• _What to work on_: Print exactly the lines below between the line holding "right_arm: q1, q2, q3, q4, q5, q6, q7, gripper" and the line holding "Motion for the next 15", inclusive, and nothing more.

• _Material to process_:
# # #

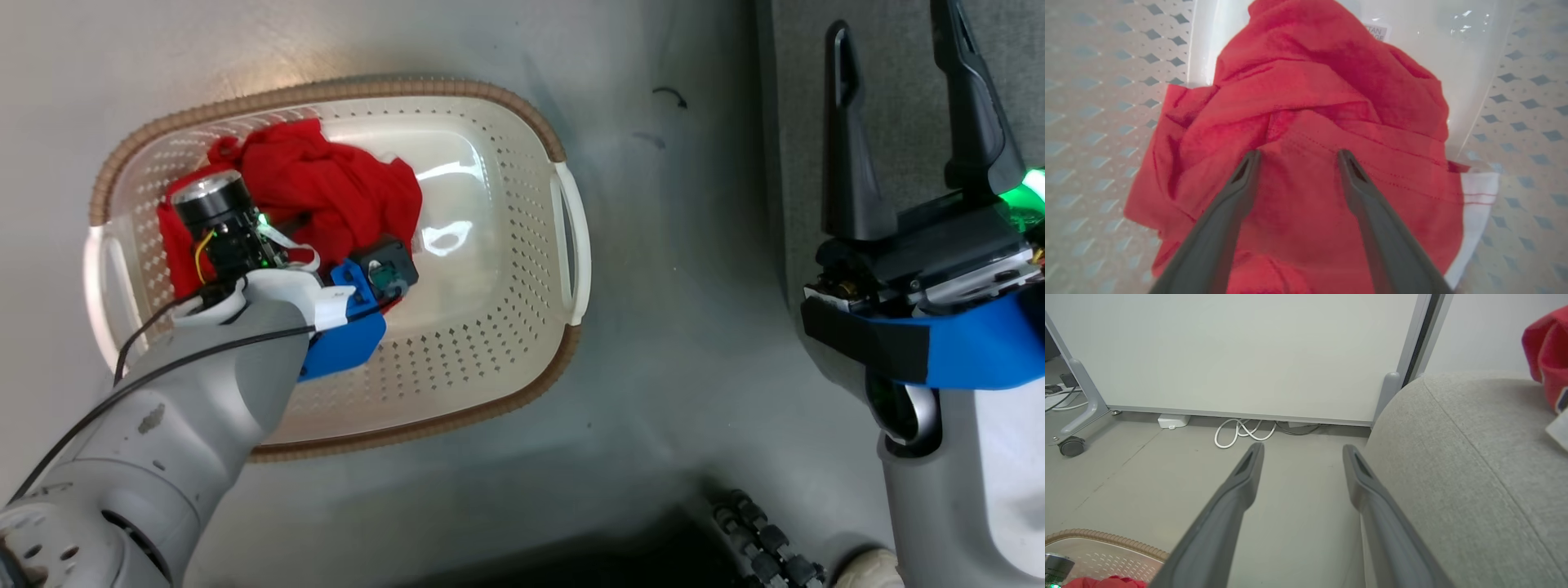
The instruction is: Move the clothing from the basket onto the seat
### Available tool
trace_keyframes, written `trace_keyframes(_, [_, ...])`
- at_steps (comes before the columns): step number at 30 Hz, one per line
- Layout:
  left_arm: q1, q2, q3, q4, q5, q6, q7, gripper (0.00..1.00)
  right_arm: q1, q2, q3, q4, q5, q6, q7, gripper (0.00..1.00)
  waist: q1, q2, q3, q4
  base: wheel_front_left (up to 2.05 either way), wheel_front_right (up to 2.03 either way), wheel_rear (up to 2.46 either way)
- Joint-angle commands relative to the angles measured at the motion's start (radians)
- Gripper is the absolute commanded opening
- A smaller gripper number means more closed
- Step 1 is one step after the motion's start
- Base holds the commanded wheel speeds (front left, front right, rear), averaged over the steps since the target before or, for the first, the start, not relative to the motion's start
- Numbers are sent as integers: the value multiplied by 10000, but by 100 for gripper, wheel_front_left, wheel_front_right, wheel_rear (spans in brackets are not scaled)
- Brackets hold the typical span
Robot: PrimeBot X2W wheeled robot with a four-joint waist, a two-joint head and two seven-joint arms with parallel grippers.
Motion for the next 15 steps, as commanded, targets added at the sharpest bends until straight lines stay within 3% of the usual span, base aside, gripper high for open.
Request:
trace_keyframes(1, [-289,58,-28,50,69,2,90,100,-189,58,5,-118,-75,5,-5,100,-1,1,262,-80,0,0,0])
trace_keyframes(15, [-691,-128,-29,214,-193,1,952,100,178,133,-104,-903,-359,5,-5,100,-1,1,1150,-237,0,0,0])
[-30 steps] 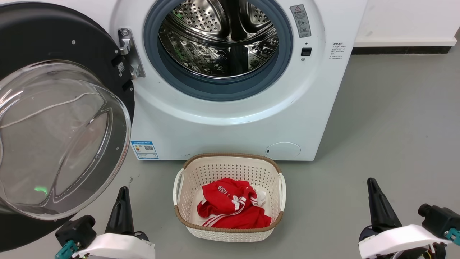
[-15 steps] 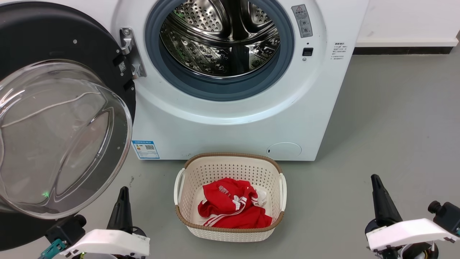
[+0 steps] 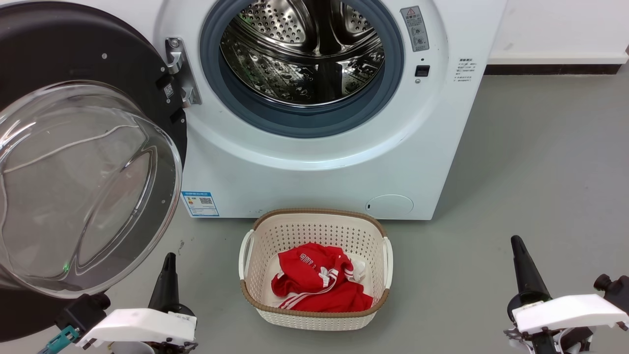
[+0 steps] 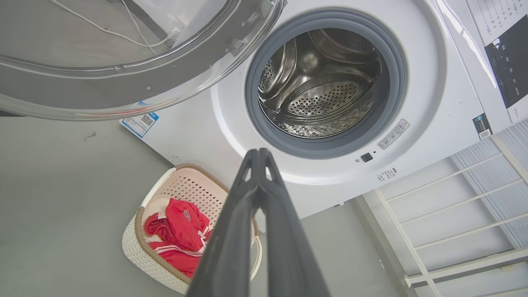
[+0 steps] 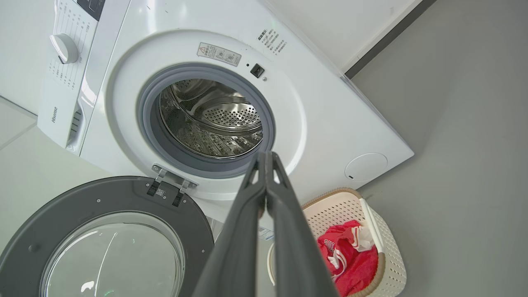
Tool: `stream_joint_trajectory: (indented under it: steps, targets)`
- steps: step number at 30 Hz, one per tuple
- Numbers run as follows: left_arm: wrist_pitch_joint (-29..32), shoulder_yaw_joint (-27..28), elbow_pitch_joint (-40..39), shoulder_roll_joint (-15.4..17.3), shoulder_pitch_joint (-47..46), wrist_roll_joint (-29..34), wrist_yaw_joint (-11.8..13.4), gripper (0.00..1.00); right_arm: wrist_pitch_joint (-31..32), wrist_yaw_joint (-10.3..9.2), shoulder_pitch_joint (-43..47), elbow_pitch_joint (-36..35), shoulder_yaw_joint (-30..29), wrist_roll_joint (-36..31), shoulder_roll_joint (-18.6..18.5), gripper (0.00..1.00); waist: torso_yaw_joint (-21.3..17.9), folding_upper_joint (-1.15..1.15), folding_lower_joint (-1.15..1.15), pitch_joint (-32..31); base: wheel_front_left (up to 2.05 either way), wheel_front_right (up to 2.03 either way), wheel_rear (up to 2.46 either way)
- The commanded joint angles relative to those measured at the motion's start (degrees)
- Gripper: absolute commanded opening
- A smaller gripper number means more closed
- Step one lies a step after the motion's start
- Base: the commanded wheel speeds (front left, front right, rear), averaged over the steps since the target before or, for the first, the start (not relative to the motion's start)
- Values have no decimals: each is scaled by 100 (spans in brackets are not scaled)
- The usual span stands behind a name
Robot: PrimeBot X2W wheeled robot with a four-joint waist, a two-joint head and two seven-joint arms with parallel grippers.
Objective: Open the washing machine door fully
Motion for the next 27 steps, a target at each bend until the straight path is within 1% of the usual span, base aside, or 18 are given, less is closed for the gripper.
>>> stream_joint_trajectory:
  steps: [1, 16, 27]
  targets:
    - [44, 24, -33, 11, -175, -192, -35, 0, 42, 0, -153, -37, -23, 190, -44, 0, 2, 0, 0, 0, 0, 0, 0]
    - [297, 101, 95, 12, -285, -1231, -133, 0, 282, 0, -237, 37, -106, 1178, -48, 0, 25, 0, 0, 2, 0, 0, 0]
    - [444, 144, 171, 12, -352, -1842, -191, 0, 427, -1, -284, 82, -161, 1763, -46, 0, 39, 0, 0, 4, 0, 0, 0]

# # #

• _Task response_:
  right_arm: q1, q2, q3, q4, q5, q6, q7, gripper (0.00..1.00)
  waist: q1, q2, q3, q4
  base: wheel_front_left (up to 2.05 either way), wheel_front_right (up to 2.03 either way), wheel_rear (up to 2.46 either way)
- Joint-angle commands relative to the angles measured at the motion's start (radians)
- Gripper is the absolute commanded opening
- A smaller gripper number means more closed
- Step 1 is one step after the motion's start
- Base holds the commanded wheel speeds (front left, front right, rear), averaged over the steps since the target before or, for the first, the start, not relative to the motion's start
- Numbers are sent as integers: the value multiplied by 10000, but by 100 for gripper, wheel_front_left, wheel_front_right, wheel_rear (spans in brackets are not scaled)
- Brackets hold the typical span
Robot: PrimeBot X2W wheeled robot with a four-joint waist, a two-joint head and two seven-joint arms with parallel grippers.
Motion for the next 15 steps, as commanded, targets added at the sharpest bends until straight lines stay within 3% of the usual span, base aside, gripper high for open.

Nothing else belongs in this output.